A comparison of dplyr, Pandas and data frames in Nim (using ggplotnim)

Dplyr (R), Pandas (Python) & Nim data frame comparison

This comparison is inspired by the comparison here: https://gist.github.com/conormm/fd8b1980c28dd21cfaf6975c86c74d07

The Nim data frame implementation we use here is the Datamancer data frame.

Note that due to UFCS in Nim we can write the commands we present either similar to the Python notation as if the function were a method of the object (method call syntax: df.filter(...)) or using regular function call syntax similar to R (filter(df, ...)). In R using the %>% pipe operator we can achieve something that looks a bit like method call syntax. In the R examples in which both ways are presented, we replace that by the equivalent in Nim.

We will use the method call syntax for all Nim examples with the exceptions mentioned. Also, unless the expression does not return anything we will discard all Nim statements.

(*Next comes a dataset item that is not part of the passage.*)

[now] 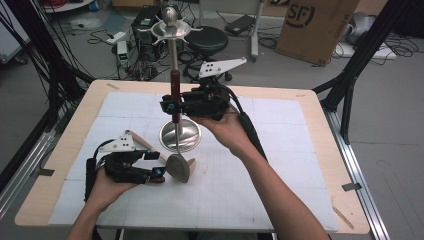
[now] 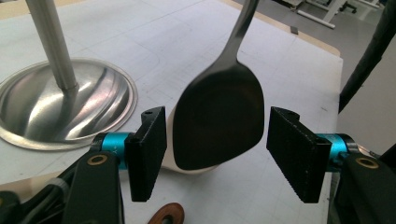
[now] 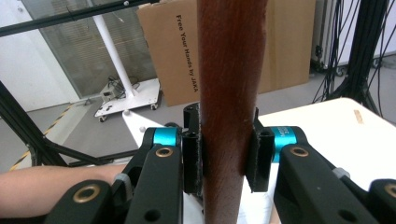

And as stated in the gist linked above, possibly take the Python examples with a grain of salt in terms of notation.

Filter

R

filter(df, var > 20000 & var < 30000)
filter(df, var == 'string') # df %>% filter(var != 'string')
df %>% filter(var != 'string')
df %>% group_by(group) %>% filter(sum(var) > 2000000)

Python

df[(df['var'] > 20000) & (df['var'] < 30000)]
df[df['var'] == 'string']
df[df['var'] != 'string']
df.groupby('group').filter(lambda x: sum(x['var']) > 2000000)

Nim

discard df.filter(f{`var` > 20000 and `var` < 30000})
# Note: `"string"` here refers to a specific string literal and not the string
# type (which may very well be the case in languages like Python),
# using function call syntax
discard filter(df, f{`var` == "string"})
# or using method call syntax with a similar example
discard df.filter(f{`var` != "string"})
# this returns all subgroups that pass the reducing predicate
discard df.group_by("group").filter(f{sum(`var`) > 2000000})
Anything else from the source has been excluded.